» Work order
Here the job is to return only the lines of the material, exactly, from the first one to the line with "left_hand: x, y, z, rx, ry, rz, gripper".
__________
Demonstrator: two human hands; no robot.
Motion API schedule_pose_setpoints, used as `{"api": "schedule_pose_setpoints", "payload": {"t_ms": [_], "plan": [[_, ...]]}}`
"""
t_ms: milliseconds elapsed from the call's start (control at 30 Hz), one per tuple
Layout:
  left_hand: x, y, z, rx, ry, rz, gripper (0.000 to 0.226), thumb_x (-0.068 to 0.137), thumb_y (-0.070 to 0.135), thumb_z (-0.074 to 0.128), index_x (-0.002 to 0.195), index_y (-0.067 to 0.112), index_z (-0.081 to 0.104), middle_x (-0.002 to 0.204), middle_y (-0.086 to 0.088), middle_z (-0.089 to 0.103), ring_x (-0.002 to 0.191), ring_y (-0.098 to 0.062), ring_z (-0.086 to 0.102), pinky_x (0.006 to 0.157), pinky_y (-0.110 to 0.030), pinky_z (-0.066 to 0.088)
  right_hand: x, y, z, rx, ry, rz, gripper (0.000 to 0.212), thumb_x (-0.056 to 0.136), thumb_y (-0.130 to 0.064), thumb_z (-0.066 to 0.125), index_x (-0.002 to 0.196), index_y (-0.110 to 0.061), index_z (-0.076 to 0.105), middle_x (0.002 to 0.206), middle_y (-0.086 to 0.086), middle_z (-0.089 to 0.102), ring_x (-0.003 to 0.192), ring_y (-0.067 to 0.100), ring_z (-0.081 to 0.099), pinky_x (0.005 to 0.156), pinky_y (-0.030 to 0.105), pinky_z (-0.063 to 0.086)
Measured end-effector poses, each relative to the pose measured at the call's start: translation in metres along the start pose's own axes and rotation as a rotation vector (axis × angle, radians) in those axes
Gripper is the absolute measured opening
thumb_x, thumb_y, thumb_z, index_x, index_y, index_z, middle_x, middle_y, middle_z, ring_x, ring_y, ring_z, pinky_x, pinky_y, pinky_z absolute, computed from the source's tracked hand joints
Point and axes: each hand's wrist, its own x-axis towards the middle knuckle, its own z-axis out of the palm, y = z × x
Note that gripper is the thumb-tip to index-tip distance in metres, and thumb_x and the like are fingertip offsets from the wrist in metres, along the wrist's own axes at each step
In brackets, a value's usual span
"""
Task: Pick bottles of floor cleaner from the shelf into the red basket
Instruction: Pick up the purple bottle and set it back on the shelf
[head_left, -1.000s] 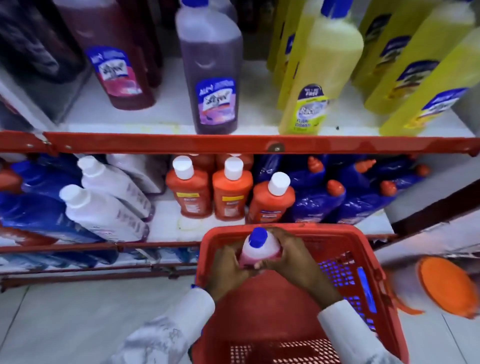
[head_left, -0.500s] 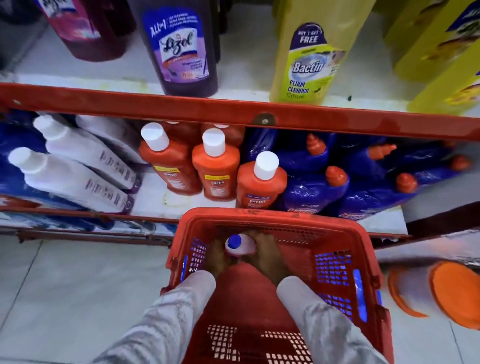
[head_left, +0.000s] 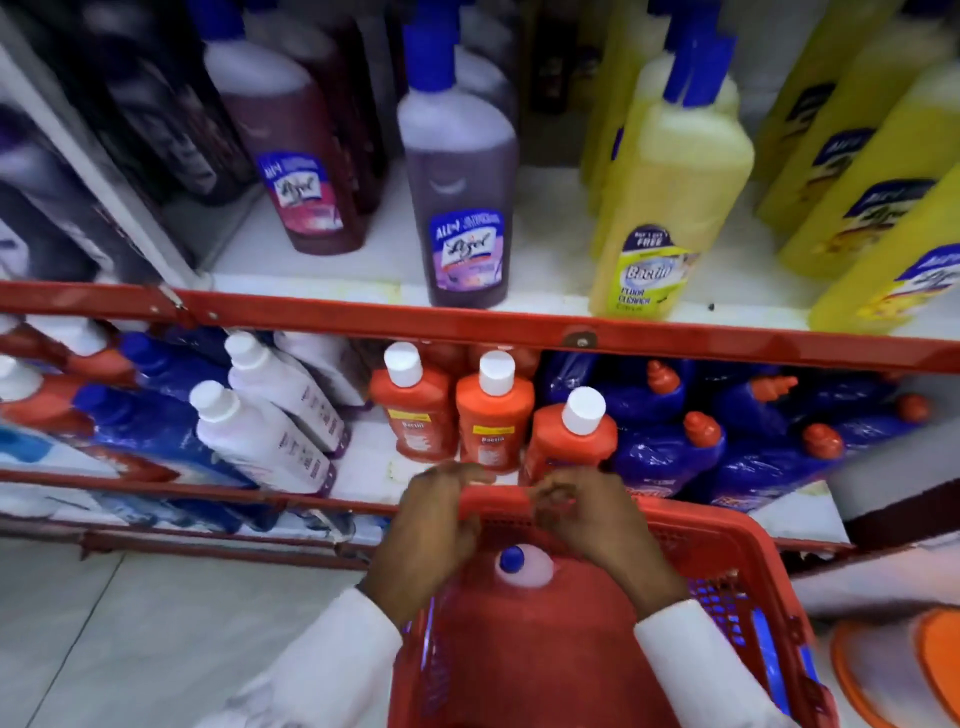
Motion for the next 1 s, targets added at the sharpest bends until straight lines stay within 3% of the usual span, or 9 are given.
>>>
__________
» Output
Demonstrator: two human hands; no robot.
Motion API schedule_pose_setpoints, used as `{"api": "schedule_pose_setpoints", "payload": {"t_ms": [_], "plan": [[_, ...]]}}`
"""
t_ms: milliseconds elapsed from the call's start (control at 30 Hz), one per tuple
Layout:
  left_hand: x, y, z, rx, ry, rz, gripper (0.000 to 0.226), thumb_x (-0.068 to 0.137), thumb_y (-0.070 to 0.135), thumb_z (-0.074 to 0.128), index_x (-0.002 to 0.195), index_y (-0.067 to 0.112), index_z (-0.081 to 0.104), middle_x (-0.002 to 0.204), middle_y (-0.086 to 0.088), middle_z (-0.089 to 0.103), ring_x (-0.002 to 0.191), ring_y (-0.098 to 0.062), ring_z (-0.086 to 0.102), pinky_x (0.006 to 0.157), pinky_y (-0.110 to 0.030), pinky_z (-0.066 to 0.088)

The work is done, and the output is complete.